NVIDIA launched Dynamo 1.0, an open-source software stack the company is describing as an “operating system” for AI factories. Announced on March 16, 2026 at GTC, Dynamo is designed to help enterprises and cloud providers run generative and agentic AI workloads at much larger scale, with better efficiency and lower cost.
According to NVIDIA, Dynamo 1.0 can boost inference performance on Blackwell GPUs by up to 7x, a claim that immediately makes it one of the company’s biggest enterprise announcements from today’s event. NVIDIA says the software improves how GPU and memory resources are orchestrated across large AI clusters, helping operators serve more tokens, cut token costs and squeeze more revenue out of expensive AI infrastructure.

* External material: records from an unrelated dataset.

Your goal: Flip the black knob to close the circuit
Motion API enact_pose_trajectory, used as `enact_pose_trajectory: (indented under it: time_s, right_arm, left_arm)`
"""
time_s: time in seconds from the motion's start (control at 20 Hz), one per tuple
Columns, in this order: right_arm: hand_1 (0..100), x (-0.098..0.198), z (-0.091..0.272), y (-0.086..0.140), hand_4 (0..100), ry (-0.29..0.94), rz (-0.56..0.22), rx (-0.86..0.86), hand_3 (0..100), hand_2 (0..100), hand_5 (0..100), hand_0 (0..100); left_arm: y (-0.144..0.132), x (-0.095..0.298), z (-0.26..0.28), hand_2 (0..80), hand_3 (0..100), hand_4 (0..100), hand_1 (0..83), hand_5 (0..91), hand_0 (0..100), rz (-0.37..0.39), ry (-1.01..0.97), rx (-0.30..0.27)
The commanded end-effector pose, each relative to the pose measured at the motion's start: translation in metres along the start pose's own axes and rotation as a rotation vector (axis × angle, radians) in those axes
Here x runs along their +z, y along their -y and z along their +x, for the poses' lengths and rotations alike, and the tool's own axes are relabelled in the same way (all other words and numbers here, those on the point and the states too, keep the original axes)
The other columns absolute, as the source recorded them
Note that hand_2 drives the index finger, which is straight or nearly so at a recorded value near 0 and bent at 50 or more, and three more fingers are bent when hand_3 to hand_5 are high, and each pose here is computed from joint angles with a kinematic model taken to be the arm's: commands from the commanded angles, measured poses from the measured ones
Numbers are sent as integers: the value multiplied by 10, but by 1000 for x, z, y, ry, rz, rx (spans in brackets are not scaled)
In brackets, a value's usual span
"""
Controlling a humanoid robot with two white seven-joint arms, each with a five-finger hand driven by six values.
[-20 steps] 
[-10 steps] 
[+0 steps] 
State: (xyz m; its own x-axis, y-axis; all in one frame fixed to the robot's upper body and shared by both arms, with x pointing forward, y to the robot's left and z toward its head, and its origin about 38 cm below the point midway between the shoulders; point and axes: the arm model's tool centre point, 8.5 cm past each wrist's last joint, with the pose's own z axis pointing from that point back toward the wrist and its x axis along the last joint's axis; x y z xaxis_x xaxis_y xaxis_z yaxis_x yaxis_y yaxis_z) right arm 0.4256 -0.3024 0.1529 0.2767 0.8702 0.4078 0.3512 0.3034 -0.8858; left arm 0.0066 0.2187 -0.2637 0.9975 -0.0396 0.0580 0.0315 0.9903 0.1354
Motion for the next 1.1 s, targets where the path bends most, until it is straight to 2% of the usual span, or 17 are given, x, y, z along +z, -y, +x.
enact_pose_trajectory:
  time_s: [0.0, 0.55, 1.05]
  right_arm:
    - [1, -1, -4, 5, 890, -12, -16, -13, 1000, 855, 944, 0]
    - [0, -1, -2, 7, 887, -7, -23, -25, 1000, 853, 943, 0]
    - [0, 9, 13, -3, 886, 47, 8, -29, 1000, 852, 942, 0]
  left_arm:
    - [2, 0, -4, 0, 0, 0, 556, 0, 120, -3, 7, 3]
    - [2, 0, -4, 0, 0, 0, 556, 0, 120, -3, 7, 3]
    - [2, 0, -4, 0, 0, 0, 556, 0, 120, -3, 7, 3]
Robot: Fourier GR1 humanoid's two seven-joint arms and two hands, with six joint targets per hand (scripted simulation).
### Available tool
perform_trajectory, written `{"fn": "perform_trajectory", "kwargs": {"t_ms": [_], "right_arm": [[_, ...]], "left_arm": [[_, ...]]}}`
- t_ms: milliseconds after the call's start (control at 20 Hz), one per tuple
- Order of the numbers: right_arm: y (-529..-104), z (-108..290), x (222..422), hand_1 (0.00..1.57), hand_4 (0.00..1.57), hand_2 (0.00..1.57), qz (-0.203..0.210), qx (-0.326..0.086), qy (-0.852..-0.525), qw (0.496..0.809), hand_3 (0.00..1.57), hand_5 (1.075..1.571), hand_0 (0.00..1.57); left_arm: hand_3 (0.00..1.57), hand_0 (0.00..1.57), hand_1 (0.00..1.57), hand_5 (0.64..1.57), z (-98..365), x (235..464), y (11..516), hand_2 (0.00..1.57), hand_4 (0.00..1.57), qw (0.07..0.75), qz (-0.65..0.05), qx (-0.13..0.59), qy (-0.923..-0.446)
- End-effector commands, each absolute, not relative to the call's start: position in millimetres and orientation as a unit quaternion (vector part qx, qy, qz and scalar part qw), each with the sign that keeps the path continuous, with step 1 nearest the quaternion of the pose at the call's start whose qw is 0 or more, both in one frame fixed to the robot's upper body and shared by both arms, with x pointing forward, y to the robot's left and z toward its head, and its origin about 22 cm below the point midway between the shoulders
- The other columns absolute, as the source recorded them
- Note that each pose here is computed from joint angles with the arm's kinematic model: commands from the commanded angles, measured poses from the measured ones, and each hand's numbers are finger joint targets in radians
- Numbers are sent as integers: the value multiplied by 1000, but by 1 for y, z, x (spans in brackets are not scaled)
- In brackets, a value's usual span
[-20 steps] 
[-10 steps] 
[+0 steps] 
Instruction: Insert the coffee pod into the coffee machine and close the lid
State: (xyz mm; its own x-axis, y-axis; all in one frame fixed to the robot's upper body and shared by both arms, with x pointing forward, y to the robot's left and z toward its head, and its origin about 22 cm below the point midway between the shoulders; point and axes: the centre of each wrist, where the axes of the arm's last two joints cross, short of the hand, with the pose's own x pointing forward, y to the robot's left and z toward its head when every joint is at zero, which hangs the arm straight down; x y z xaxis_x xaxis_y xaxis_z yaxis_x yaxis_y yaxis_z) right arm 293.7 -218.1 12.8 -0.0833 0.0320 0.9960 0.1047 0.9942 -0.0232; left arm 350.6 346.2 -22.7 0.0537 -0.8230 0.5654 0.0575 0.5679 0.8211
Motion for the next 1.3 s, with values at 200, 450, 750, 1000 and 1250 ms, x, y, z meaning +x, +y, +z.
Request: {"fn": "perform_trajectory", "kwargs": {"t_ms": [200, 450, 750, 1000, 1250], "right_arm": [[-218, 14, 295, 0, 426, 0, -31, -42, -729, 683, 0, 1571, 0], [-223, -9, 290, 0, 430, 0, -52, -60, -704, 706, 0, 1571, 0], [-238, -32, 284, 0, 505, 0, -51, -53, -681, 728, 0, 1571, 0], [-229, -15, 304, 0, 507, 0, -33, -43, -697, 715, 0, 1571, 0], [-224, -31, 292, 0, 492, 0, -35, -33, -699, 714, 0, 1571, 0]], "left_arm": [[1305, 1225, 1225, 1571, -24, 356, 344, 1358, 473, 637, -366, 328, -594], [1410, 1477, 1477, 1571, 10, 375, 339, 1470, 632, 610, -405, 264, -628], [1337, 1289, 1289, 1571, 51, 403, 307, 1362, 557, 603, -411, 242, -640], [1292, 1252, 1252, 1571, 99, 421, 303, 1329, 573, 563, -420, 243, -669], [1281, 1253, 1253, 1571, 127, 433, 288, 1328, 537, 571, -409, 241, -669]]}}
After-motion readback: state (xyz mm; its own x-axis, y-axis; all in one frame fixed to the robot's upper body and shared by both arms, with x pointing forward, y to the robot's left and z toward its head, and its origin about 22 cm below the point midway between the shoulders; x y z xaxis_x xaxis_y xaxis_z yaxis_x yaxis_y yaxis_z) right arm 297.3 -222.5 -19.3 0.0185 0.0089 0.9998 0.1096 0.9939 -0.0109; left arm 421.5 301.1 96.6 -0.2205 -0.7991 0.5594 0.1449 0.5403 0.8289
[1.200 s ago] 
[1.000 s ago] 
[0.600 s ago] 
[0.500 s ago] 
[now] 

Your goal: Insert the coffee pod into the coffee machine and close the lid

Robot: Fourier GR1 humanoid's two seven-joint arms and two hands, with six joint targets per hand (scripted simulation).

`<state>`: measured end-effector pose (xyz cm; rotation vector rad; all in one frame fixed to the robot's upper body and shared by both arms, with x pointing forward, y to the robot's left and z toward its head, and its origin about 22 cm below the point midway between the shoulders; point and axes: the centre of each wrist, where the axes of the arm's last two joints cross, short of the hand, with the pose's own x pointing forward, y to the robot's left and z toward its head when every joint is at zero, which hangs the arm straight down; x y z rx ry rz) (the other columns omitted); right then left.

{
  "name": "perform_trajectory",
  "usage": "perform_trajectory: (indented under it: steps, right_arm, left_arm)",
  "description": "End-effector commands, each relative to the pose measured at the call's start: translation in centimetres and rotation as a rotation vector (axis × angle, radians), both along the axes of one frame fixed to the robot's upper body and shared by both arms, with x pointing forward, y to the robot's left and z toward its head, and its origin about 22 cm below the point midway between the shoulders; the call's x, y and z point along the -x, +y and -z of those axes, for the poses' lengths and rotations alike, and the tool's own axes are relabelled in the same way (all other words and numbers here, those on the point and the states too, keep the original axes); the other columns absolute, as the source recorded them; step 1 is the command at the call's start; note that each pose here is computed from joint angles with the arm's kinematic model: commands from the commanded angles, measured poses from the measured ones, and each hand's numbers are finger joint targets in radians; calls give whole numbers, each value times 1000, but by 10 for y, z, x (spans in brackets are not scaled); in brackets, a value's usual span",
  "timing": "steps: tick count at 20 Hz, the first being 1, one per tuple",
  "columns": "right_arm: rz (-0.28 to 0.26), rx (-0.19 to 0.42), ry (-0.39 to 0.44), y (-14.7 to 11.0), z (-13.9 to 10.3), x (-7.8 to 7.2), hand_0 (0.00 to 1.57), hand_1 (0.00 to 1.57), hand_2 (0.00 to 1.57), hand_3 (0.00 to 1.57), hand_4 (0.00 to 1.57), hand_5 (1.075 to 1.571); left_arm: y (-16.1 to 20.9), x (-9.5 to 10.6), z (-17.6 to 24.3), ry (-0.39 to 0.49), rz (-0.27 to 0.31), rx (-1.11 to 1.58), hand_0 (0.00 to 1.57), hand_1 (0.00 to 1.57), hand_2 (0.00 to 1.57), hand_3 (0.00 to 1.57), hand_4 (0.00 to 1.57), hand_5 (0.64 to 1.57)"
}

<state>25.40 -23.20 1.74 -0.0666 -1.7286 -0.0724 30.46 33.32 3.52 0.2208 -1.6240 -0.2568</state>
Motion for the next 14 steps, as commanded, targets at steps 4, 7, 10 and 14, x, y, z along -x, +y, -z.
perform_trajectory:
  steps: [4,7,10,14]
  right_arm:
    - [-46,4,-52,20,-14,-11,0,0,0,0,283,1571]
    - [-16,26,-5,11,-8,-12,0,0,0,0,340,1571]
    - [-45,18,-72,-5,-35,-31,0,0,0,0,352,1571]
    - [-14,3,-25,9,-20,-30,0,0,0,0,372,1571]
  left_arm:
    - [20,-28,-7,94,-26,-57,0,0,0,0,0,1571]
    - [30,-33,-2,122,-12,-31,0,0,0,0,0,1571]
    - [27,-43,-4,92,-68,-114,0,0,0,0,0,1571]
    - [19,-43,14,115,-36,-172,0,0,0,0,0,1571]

That matters because the AI battle is shifting. Training giant models is still important, but inference the part where AI systems actually answer questions, generate text, reason through tasks and run autonomous agents in production is becoming the real commercial bottleneck. Dynamo is NVIDIA’s attempt to own more of that layer too, not just the chips underneath it. Reuters had already reported ahead of GTC that NVIDIA was expected to sharpen its focus on inference and agentic AI, and Dynamo now looks like a central piece of that strategy.
NVIDIA says Dynamo 1.0 is already integrated by major cloud platforms including AWS, Microsoft Azure, Google Cloud and Oracle Cloud Infrastructure, showing that this is not a niche internal tool but something the company wants deployed across mainstream AI infrastructure. It also says the platform is being adopted by companies such as Cursor, Perplexity, PayPal and Pinterest, suggesting the rollout is aimed at both hyperscalers and real-world AI application builders.
Another major part of the pitch is openness. NVIDIA says Dynamo 1.0 is open source and integrates natively with frameworks and tools such as LangChain, llm-d, LMCache, SGLang and vLLM, alongside TensorRT-LLM optimizations. That gives it a much broader role than a standard performance patch. NVIDIA wants Dynamo to sit in the middle of the emerging AI stack, connecting its Blackwell hardware to the software ecosystems enterprises are already using to build inference pipelines and AI agents.
In plain terms, NVIDIA is no longer content with being the company that sells the GPUs. With Dynamo 1.0, it is making a serious play to control the software layer that decides how AI factories actually run in production. And if the company’s performance claims hold up at scale, Dynamo could become one of the most important quiet power plays behind the next wave of commercial AI deployments.